Une décision qui semble envenimer un peu plus la situation explosive qui règne en Egypte. Le gouvernement a chargé ce mercredi la police de mettre un terme aux sit-in des partisans du président déchu, Mohamed Morsi. Des épisodes particulièrement meurtriers sont en effet survenus récemment aux abords des sit-in pro-Morsi sur les places Rabaa al-Adawiya (nord-est du Caire) et Al-Nahda (près de l'université du Caire), où des milliers d'islamistes campent depuis un mois.

Le nouveau pouvoir a estimé que ces rassemblements n'étaient "plus acceptables". Il a "chargé le ministre de l'Intérieur de prendre les décisions adéquates" face à ces sit-in, considérés comme une "menace pour la sécurité nationale", après l'appel de l'armée aux Egyptiens à descendre en masse vendredi dernier pour "donner mandat" aux autorités d'en finir avec le "terrorisme". Cet appel fait craindre une intervention imminente même si aucune échéance n'a été précisée.

"Rien ne va changer"

De leur côté, les partisans du président islamiste, déposé par les militaires après des manifestations massives contre lui et depuis retenu dans un lieu secret, ont immédiatement rejeté cette menace, et retourné l'accusation de "terrorisme" contre les autorités. "Rien ne va changer", a déclaré un porte-parole de la coalition islamiste pro-Morsi, Gehad el-Haddad, interrogé pour savoir si ces rassemblements allaient cesser.

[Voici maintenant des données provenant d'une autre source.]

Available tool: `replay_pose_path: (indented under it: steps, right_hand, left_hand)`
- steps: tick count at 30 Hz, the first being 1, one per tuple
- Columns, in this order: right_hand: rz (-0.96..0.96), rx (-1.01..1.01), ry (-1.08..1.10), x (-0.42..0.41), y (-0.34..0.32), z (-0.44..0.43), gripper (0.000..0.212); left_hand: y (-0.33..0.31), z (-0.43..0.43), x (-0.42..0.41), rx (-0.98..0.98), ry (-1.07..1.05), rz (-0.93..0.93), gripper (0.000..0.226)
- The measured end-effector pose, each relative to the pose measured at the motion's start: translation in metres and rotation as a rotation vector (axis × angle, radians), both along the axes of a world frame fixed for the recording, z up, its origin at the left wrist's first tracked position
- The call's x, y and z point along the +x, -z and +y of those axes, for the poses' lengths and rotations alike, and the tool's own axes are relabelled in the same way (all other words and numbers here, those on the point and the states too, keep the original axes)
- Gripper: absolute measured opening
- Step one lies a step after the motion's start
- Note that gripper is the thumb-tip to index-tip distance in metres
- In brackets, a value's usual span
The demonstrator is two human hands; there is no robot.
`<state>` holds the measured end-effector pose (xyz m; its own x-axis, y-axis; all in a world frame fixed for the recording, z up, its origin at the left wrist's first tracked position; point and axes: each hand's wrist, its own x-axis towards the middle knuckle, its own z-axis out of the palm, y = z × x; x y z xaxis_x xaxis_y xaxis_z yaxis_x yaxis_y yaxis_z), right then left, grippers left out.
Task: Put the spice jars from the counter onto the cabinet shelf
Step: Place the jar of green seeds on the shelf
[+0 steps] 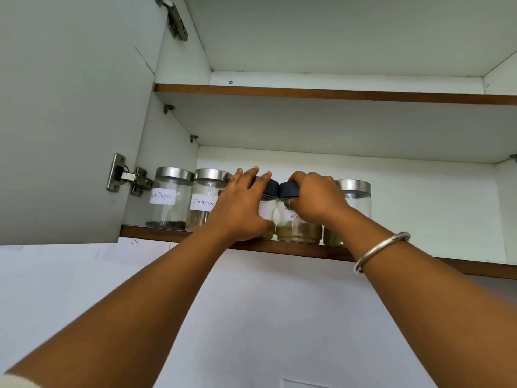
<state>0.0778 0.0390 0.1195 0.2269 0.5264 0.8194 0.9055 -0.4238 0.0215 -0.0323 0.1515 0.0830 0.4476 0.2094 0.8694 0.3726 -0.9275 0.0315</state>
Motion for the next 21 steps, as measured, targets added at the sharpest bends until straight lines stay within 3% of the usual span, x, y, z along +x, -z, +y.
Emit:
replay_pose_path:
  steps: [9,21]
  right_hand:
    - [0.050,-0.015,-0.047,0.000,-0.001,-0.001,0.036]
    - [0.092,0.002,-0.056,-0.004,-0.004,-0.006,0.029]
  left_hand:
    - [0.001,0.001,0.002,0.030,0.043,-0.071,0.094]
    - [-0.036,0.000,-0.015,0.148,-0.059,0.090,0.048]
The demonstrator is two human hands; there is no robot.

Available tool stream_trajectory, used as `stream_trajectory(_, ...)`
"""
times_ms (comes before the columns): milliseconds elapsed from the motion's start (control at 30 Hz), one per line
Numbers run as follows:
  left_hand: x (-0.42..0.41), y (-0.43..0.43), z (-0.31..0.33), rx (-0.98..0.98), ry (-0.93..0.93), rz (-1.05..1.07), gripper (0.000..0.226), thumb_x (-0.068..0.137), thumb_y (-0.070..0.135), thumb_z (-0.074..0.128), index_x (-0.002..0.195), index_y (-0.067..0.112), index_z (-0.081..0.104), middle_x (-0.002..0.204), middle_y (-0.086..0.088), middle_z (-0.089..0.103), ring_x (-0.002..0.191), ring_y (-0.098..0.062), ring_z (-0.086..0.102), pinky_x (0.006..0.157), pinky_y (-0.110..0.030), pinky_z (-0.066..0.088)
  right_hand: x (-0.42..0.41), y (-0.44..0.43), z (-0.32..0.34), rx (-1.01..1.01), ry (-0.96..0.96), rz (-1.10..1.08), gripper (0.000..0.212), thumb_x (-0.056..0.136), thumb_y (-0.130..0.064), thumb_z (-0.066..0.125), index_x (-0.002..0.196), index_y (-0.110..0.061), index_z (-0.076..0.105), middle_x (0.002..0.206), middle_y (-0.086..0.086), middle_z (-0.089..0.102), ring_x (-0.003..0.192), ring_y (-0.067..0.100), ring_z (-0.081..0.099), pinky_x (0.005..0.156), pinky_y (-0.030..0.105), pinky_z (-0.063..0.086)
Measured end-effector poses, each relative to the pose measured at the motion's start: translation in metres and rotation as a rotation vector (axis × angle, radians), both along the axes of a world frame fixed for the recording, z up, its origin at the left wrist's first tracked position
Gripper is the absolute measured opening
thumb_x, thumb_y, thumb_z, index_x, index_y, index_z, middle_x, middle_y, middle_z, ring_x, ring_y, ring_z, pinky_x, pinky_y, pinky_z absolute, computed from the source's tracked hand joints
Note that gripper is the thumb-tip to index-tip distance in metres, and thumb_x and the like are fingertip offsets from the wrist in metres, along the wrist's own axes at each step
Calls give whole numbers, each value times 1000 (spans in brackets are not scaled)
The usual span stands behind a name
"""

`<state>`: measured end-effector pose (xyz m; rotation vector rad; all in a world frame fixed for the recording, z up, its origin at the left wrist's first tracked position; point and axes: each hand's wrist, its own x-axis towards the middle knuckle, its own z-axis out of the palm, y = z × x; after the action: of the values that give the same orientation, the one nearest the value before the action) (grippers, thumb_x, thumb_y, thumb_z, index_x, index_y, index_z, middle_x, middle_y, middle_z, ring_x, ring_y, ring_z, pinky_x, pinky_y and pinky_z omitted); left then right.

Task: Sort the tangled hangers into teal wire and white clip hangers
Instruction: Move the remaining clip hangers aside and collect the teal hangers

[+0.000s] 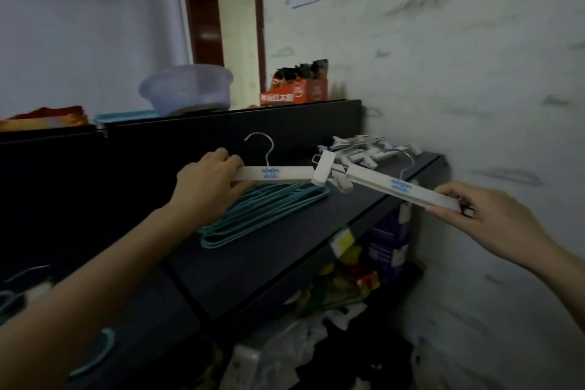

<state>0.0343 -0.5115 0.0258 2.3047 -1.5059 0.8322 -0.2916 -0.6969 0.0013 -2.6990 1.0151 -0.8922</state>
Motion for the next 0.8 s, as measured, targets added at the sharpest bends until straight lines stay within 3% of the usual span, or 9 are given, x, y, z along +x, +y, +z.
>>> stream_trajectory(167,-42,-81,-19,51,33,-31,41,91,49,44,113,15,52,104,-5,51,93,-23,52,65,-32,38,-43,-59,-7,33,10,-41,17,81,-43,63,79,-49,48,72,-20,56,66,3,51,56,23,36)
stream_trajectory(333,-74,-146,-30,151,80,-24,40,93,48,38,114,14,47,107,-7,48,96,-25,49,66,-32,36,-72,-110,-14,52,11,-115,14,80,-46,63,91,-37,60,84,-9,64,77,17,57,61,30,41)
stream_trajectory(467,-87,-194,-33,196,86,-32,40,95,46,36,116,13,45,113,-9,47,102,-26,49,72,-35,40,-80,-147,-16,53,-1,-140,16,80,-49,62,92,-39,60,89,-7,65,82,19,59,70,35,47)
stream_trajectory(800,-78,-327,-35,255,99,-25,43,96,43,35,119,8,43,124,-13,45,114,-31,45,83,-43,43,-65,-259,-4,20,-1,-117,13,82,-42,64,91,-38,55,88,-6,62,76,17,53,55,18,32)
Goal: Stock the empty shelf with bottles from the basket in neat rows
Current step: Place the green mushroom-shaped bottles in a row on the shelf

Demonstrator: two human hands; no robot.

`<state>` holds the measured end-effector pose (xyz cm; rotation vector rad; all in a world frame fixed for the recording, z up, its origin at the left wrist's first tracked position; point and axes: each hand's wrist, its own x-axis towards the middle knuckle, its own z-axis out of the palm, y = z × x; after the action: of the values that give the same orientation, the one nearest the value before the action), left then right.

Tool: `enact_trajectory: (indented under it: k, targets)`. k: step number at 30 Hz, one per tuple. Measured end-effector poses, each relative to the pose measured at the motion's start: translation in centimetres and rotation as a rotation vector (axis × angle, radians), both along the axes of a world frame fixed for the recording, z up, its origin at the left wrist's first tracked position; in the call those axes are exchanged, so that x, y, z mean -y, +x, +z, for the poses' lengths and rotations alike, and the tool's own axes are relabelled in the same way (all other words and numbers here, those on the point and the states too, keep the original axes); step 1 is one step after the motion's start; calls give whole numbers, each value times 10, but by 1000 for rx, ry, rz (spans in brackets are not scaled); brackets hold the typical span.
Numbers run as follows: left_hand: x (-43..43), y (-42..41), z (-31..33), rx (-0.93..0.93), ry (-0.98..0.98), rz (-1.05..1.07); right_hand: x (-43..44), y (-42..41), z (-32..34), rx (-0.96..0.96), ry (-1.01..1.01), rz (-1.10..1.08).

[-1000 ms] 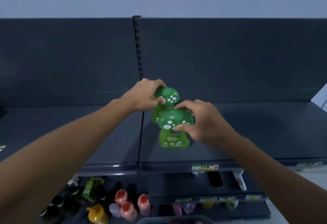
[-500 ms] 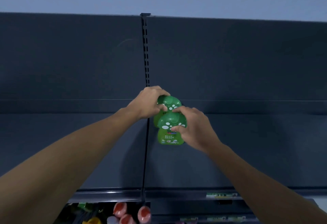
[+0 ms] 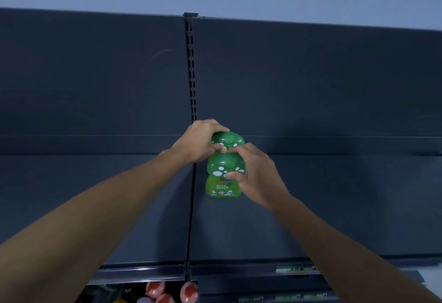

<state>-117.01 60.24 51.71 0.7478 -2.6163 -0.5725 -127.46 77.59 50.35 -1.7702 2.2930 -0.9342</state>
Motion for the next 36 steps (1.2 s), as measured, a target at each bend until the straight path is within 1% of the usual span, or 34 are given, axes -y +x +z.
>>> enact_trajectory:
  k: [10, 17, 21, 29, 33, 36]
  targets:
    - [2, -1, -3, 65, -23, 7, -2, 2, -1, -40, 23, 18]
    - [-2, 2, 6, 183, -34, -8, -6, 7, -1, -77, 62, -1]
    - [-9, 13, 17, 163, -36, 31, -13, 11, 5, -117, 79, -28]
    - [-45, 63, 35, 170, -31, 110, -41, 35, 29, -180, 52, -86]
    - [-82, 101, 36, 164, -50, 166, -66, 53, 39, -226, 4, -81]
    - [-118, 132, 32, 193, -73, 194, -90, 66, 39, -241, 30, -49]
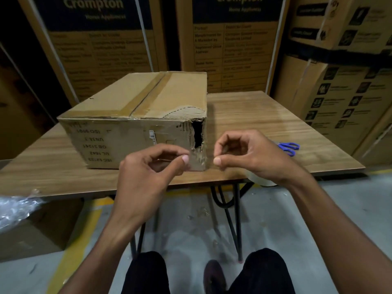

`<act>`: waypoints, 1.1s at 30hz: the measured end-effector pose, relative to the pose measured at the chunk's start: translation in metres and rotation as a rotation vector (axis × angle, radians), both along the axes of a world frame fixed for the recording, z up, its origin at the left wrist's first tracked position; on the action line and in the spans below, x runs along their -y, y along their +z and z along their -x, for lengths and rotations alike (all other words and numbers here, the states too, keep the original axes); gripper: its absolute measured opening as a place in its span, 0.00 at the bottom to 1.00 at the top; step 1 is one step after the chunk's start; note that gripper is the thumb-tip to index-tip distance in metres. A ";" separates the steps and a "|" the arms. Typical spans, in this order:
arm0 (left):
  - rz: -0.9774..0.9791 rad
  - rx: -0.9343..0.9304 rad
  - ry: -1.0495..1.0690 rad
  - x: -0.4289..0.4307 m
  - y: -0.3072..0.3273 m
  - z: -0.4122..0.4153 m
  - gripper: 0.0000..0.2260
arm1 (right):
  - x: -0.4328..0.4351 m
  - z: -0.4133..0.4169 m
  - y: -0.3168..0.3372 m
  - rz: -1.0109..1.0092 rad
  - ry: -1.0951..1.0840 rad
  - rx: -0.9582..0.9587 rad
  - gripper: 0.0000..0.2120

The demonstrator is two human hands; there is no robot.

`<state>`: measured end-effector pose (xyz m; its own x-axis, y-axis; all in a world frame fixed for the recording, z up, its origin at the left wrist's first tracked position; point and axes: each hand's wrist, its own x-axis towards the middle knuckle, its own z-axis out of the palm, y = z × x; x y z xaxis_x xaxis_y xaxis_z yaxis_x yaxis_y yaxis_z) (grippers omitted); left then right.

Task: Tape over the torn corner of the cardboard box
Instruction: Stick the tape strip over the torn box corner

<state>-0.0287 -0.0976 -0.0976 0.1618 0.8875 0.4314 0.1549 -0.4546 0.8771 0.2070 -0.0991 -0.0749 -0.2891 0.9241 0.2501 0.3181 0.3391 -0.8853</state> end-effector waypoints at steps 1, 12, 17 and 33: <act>0.030 0.031 0.004 -0.002 -0.001 0.001 0.05 | -0.001 0.000 -0.001 -0.004 -0.043 -0.026 0.06; 0.219 0.402 0.061 -0.038 0.004 -0.017 0.08 | -0.026 0.029 -0.011 -0.151 -0.565 -0.453 0.05; 0.124 0.302 0.146 -0.047 -0.002 -0.019 0.07 | -0.039 0.033 -0.008 -0.185 -0.643 -0.373 0.03; -0.092 0.102 0.361 -0.056 -0.012 -0.030 0.05 | -0.051 0.029 -0.011 -0.184 -0.677 -0.326 0.05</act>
<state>0.0014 -0.0416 -0.1092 -0.2018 0.8365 0.5095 0.2332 -0.4642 0.8545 0.1779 -0.0480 -0.0858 0.4389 0.8084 0.3922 0.2411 0.3146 -0.9181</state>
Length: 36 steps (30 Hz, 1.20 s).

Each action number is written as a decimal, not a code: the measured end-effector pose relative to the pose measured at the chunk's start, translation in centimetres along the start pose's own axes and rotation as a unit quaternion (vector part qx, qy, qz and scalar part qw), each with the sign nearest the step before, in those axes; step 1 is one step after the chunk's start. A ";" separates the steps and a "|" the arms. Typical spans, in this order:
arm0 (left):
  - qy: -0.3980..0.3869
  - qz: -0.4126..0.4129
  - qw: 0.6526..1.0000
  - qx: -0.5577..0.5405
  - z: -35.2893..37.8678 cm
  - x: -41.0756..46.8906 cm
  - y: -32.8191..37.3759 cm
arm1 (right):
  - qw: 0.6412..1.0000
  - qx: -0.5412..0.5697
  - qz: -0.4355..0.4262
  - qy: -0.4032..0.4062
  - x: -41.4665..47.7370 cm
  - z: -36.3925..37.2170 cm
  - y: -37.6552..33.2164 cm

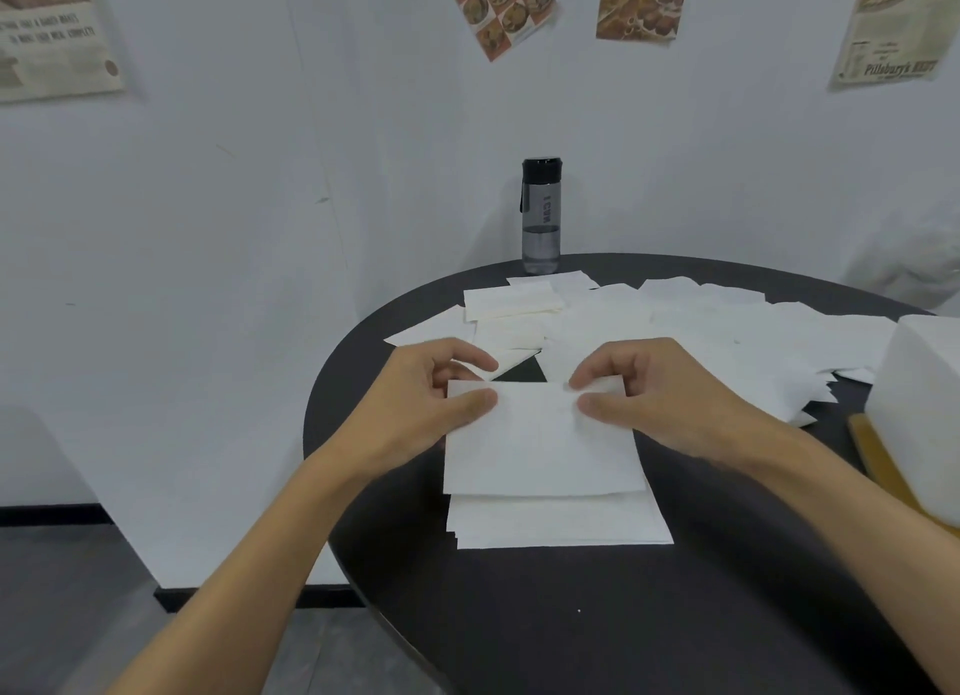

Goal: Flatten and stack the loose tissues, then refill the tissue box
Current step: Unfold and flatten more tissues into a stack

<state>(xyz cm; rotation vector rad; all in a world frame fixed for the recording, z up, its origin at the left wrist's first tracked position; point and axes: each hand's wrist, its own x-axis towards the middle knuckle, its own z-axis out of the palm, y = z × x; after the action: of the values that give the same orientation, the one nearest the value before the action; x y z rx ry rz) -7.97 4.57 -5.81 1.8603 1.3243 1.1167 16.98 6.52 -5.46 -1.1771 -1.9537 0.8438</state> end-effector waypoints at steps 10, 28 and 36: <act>-0.026 0.023 0.995 0.093 0.8 -0.9 -1.9 | 0.989 -0.095 0.027 -0.109 -0.2 -0.7 0.7; 0.123 -0.025 0.972 0.198 -1.8 4.8 -7.2 | 0.996 -0.089 -0.027 -0.001 -0.2 2.7 1.9; 0.055 -0.117 0.941 0.313 -3.5 10.7 -11.0 | 0.994 -0.105 -0.033 -0.010 0.6 3.6 2.5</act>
<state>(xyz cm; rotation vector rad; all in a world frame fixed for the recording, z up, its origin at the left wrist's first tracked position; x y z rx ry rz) -14.35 18.30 -10.14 2.0000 2.0860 0.7275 14.99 7.43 -9.30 -1.2175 -2.1266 0.6308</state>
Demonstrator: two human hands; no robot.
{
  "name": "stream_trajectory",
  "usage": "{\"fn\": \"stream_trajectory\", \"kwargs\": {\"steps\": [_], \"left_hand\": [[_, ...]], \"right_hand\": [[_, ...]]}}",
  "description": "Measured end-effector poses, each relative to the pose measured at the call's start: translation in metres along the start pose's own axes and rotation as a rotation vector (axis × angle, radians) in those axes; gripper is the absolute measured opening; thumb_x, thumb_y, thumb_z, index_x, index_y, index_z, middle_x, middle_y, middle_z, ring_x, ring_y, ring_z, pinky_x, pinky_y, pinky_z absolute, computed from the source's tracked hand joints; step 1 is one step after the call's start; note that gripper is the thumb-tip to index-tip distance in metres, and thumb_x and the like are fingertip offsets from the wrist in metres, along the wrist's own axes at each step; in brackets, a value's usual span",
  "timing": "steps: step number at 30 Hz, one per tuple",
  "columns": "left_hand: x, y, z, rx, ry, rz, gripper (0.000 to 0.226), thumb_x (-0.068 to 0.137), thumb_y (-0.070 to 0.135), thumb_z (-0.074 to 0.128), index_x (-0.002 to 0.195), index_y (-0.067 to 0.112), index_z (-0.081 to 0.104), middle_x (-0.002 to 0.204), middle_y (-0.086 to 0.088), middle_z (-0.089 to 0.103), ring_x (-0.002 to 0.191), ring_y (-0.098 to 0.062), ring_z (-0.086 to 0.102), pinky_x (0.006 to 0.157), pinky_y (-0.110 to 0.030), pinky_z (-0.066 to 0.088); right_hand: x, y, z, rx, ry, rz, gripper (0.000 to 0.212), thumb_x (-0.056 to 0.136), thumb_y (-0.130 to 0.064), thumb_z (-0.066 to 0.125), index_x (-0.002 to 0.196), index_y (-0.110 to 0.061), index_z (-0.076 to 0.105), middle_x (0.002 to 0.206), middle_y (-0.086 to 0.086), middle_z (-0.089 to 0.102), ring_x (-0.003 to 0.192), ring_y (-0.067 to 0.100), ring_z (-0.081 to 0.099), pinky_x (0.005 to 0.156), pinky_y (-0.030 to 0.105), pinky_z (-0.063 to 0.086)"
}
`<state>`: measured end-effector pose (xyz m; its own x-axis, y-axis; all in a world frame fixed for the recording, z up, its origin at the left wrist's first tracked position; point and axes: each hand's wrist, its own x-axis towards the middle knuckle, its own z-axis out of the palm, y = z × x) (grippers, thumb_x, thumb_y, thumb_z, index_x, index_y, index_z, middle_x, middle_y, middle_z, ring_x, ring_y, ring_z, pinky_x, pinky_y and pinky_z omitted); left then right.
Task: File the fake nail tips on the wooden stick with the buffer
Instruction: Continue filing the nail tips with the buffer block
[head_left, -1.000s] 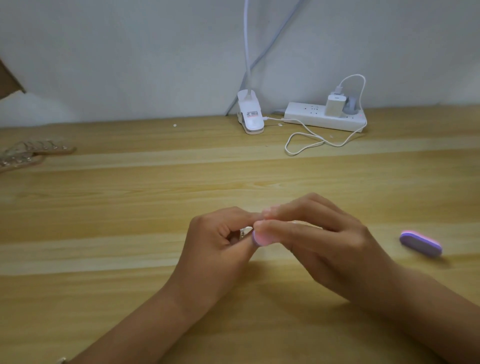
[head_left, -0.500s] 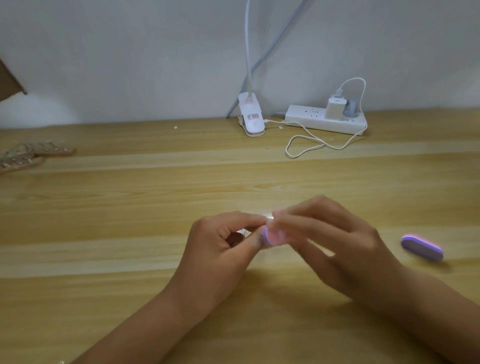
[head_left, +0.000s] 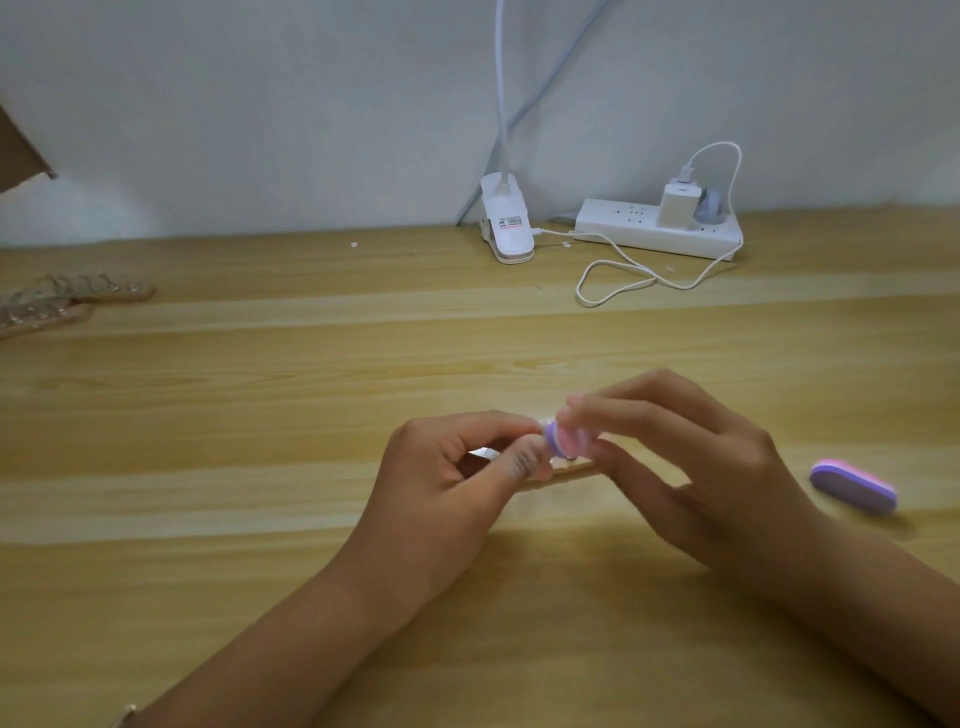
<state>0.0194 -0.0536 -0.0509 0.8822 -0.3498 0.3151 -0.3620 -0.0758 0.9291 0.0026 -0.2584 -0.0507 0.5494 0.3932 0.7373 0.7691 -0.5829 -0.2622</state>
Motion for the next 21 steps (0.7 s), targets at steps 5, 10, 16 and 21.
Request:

Ce développement dans l'épreuve de force entre le nouveau pouvoir soutenu par l'armée qui a destitué l'ancien président, et les Frères musulmans, intervient en pleins efforts diplomatiques pour trouver une issue politique au conflit. Plusieurs responsables étrangers sont attendus dans le pays à ce sujet dont l'envoyé spécial de l'UE au Moyen-Orient, Bernardino Leon, et le ministre allemand des Affaires étrangères Guido Westerwelle attendus mercredi soir au Caire.